Last week someone from Hershey found my lion cartoon library via google and asked if I had something like a butler lion. I dug this out, tweaked it and sent it as a possible starting point for what he needed. They can add their own pants.
It did bring back memories. There's something about the character and the world it lives in that feels good to me. I think that what I enjoy most is the back story for each view: here, the formal pleated shirt and black tie, like those I used to see at work every day. The folded kitchen towel with the Hershey Medical logo, like a hotel kitchen rag but from a hospital. The tray, again like the rubberized trays that came and went all night long in a professional kitchen. The athletic shorts? Hey, it's a lion. Be glad it wears pants at all.
For authenticity, the details have to ring true. The lion cartoon always existed in a world touching our own, with much the same impact from physics, chemistry, and history. A Krazy Kat brick thrown here would cause damage requiring medical attention. A Wiley Coyote plummet from a cliff would cause bones to stay broken for months if not death. It's not really a choice- it's the character's world, not mine. I just have insight into it, and draw what I see.
There's story here. I think more than a drawing, what you get with the illustration is the depth of the story that goes with it. Rather than rubbing story details in a viewer's face, I get to place them in a scene to be discovered or not, enjoyed or not, since they aren't officially part of the actual illustration's use. Like being engaged as a speaker, but making sure you wear the tie your daughter gave you. No one knows but you, but somehow, it adds to the quality of the thing.
There's leatherwork on a holster and brand on a pencil.
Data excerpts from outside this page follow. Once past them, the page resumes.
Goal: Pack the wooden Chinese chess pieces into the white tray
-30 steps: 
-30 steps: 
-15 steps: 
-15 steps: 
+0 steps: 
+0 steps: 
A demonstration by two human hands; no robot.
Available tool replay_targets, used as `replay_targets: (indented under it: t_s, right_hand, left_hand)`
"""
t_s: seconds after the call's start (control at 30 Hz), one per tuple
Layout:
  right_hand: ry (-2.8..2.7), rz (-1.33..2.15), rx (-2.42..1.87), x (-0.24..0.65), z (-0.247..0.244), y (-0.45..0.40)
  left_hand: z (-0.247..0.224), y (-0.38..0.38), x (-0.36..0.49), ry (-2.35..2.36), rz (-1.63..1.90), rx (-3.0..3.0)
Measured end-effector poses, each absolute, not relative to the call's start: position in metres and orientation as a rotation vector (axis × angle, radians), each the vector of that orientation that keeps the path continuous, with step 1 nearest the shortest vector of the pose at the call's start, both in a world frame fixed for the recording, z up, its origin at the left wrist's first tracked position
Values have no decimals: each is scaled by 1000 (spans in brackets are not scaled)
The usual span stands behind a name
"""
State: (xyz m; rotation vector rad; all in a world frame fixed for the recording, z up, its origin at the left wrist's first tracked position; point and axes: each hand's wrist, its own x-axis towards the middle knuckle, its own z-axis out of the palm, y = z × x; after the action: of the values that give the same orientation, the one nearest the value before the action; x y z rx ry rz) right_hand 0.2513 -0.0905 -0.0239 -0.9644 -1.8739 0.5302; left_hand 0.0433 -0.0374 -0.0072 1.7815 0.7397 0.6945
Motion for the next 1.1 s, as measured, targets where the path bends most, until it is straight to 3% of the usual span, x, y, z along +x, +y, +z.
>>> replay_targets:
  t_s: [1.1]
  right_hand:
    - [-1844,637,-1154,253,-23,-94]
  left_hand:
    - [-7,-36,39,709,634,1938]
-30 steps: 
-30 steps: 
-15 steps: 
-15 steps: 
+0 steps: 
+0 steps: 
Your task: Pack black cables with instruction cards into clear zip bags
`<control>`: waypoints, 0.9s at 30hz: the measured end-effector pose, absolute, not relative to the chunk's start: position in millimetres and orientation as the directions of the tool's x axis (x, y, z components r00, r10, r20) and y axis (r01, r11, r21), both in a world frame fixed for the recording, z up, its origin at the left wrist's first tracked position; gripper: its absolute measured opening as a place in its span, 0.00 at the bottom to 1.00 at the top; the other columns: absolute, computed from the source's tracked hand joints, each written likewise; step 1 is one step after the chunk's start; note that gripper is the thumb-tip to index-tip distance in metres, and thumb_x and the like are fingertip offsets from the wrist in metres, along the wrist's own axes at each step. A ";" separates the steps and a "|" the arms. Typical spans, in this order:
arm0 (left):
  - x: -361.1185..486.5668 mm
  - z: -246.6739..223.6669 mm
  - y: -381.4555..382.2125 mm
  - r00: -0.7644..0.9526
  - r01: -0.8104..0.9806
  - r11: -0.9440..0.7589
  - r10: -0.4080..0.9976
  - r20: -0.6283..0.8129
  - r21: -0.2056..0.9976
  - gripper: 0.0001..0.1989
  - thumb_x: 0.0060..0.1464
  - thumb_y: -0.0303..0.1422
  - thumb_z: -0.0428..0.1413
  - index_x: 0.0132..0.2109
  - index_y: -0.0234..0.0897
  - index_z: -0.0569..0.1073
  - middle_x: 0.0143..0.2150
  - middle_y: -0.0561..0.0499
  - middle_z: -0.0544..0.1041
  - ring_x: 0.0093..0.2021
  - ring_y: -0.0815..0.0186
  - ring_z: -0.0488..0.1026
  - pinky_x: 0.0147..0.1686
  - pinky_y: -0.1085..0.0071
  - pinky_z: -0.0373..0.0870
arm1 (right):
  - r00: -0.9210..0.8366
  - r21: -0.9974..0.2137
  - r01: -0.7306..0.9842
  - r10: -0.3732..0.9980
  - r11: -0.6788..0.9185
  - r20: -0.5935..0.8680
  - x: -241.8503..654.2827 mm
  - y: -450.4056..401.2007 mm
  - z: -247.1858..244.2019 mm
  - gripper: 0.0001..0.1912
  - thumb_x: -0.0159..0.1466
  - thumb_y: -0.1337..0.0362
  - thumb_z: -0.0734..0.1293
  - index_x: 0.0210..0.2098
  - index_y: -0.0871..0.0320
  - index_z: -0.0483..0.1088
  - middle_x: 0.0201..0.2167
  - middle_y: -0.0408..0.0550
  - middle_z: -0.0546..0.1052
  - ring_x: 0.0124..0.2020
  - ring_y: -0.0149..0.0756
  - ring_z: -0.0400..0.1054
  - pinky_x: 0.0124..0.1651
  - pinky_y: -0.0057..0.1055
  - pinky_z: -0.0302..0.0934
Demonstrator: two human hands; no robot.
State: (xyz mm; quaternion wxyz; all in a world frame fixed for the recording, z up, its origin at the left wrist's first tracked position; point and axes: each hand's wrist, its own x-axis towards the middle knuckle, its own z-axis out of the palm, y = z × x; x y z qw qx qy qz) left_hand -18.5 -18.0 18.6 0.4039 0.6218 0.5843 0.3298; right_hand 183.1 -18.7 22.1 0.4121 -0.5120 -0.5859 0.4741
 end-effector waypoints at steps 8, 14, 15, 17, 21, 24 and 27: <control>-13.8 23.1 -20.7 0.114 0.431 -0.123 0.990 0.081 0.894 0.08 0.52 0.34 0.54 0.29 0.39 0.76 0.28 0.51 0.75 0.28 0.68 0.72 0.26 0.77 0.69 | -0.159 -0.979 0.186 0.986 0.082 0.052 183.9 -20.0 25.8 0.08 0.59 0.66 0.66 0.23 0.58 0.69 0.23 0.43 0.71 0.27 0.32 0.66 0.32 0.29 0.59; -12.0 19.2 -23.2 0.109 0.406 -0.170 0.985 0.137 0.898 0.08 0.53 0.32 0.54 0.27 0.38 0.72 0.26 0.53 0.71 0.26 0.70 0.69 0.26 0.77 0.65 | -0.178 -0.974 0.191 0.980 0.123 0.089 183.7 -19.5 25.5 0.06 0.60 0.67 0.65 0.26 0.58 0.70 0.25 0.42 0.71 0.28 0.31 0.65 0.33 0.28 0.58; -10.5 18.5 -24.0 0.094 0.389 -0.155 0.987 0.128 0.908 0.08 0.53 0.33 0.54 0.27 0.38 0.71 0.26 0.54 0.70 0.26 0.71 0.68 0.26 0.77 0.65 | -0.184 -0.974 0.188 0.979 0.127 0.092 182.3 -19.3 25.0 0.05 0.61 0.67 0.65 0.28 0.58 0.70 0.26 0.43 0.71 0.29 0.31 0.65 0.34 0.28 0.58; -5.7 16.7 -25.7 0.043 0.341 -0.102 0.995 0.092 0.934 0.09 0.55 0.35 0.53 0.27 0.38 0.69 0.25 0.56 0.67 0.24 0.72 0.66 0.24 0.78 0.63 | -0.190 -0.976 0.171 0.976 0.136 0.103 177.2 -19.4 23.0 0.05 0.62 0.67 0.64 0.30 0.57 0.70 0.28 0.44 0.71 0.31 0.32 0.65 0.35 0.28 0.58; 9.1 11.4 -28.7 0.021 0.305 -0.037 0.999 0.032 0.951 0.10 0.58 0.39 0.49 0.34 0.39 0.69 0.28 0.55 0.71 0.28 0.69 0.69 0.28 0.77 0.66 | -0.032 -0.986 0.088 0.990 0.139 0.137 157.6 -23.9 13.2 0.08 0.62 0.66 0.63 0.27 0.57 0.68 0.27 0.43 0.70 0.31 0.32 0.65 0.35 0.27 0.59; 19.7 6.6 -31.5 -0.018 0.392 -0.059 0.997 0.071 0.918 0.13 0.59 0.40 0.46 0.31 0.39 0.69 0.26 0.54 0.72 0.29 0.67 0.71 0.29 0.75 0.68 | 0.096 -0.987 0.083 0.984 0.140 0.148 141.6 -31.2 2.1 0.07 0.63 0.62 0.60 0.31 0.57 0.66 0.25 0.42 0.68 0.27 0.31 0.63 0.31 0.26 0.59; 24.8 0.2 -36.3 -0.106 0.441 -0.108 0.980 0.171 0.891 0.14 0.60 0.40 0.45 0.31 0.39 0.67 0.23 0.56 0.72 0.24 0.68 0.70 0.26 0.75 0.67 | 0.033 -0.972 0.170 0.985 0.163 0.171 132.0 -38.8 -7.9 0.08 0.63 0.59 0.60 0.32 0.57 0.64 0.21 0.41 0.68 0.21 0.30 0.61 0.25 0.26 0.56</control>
There's stitching on a shirt insignia and a blue and white tie with human paw prints. Of course. And like the squirrels that reoccur in the iStudy toons, a squirrel with a Viking hat as part of the Beowulf Cluster. I'm not sure what to call it. Visual story seems to ring true, but maybe that's because I like hanging out with writers. It's the thousand words that a picture is worth, added phrase by phrase.